▶ _Work instructions_: Set down the full listing exactly as given. Any pictures are to be left out.

**** Data extract ****

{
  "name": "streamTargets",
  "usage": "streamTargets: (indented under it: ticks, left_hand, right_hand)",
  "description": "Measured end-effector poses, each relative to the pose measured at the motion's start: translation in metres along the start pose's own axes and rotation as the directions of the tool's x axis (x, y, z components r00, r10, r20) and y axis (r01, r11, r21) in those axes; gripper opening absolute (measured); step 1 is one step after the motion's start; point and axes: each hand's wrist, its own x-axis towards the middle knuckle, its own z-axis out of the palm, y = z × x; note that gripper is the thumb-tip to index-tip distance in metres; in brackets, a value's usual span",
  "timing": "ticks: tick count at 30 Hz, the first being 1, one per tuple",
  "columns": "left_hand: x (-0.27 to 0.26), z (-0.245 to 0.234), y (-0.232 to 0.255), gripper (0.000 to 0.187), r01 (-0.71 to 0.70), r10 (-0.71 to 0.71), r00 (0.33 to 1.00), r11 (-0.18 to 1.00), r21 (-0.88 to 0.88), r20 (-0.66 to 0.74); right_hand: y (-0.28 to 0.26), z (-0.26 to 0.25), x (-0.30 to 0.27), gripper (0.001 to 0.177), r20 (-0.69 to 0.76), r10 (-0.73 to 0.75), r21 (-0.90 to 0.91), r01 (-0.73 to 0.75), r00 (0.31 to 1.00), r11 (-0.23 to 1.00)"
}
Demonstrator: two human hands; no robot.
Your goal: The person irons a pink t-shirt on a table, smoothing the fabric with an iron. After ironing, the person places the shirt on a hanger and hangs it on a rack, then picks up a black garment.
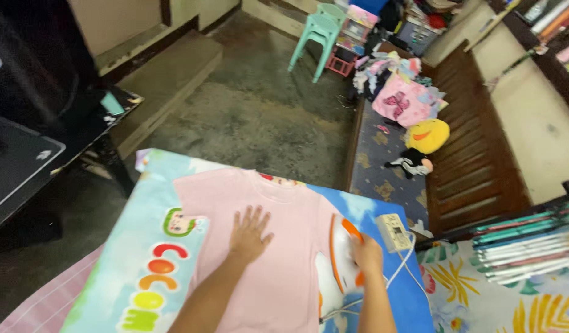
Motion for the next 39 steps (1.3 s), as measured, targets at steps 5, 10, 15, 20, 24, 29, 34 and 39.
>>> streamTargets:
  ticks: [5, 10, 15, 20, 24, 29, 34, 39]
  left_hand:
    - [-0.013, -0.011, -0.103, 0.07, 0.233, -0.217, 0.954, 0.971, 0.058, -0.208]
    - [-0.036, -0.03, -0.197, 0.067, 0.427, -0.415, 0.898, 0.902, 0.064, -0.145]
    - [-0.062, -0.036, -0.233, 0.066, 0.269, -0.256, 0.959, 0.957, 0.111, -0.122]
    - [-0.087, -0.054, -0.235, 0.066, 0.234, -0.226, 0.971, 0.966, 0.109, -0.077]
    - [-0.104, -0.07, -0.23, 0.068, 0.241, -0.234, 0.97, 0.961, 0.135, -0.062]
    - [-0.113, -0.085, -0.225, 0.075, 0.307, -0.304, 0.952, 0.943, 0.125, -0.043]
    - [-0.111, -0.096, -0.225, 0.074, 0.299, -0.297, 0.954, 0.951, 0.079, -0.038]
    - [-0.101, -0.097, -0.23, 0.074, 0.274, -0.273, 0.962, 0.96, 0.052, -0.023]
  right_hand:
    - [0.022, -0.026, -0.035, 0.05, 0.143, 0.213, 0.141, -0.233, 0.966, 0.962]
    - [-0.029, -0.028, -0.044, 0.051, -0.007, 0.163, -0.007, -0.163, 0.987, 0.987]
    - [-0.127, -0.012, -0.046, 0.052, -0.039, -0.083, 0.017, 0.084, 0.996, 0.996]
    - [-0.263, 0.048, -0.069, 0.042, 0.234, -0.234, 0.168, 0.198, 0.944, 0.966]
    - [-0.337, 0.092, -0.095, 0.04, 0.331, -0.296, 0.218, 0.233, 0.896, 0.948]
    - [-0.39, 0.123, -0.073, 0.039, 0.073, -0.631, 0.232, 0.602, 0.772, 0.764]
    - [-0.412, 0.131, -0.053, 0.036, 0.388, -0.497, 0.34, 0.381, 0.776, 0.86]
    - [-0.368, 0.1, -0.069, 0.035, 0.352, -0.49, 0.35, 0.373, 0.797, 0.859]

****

▶ _Task result_:
{
  "name": "streamTargets",
  "usage": "streamTargets: (indented under it: ticks, left_hand, right_hand)",
  "description": "Measured end-effector poses, each relative to the pose measured at the motion's start: translation in metres along the start pose's own axes and rotation as the directions of the tool's x axis (x, y, z components r00, r10, r20) and y axis (r01, r11, r21) in those axes; gripper opening absolute (measured); step 1 is one step after the motion's start; point and axes: each hand's wrist, its own x-axis towards the middle knuckle, its own z-axis out of the palm, y = z × x; note that gripper is the thumb-tip to index-tip distance in metres; in brackets, a value's usual span",
  "timing": "ticks: tick count at 30 Hz, the first being 1, one per tuple",
  "columns": "left_hand: x (-0.27 to 0.26), z (-0.245 to 0.234), y (-0.232 to 0.255), gripper (0.000 to 0.187), r01 (-0.71 to 0.70), r10 (-0.71 to 0.71), r00 (0.33 to 1.00), r11 (-0.18 to 1.00), r21 (-0.88 to 0.88), r20 (-0.66 to 0.74); right_hand: y (-0.28 to 0.26), z (-0.26 to 0.25), x (-0.30 to 0.27), gripper (0.001 to 0.177), r20 (-0.69 to 0.76), r10 (-0.73 to 0.75), r21 (-0.90 to 0.91), r01 (-0.73 to 0.75), r00 (0.31 to 1.00), r11 (-0.23 to 1.00)"
}
Demonstrator: two human hands; no robot.
Your goal: The person irons a pink t-shirt on a table, smoothing the fabric with an iron. After ironing, the person places the shirt on a hanger and hangs it on a rack, then picks up a black garment.
Motion for the next 39 steps (1.3 s), as measured, targets at steps 5, 10, 15, 20, 24, 29, 34 and 39.
>>> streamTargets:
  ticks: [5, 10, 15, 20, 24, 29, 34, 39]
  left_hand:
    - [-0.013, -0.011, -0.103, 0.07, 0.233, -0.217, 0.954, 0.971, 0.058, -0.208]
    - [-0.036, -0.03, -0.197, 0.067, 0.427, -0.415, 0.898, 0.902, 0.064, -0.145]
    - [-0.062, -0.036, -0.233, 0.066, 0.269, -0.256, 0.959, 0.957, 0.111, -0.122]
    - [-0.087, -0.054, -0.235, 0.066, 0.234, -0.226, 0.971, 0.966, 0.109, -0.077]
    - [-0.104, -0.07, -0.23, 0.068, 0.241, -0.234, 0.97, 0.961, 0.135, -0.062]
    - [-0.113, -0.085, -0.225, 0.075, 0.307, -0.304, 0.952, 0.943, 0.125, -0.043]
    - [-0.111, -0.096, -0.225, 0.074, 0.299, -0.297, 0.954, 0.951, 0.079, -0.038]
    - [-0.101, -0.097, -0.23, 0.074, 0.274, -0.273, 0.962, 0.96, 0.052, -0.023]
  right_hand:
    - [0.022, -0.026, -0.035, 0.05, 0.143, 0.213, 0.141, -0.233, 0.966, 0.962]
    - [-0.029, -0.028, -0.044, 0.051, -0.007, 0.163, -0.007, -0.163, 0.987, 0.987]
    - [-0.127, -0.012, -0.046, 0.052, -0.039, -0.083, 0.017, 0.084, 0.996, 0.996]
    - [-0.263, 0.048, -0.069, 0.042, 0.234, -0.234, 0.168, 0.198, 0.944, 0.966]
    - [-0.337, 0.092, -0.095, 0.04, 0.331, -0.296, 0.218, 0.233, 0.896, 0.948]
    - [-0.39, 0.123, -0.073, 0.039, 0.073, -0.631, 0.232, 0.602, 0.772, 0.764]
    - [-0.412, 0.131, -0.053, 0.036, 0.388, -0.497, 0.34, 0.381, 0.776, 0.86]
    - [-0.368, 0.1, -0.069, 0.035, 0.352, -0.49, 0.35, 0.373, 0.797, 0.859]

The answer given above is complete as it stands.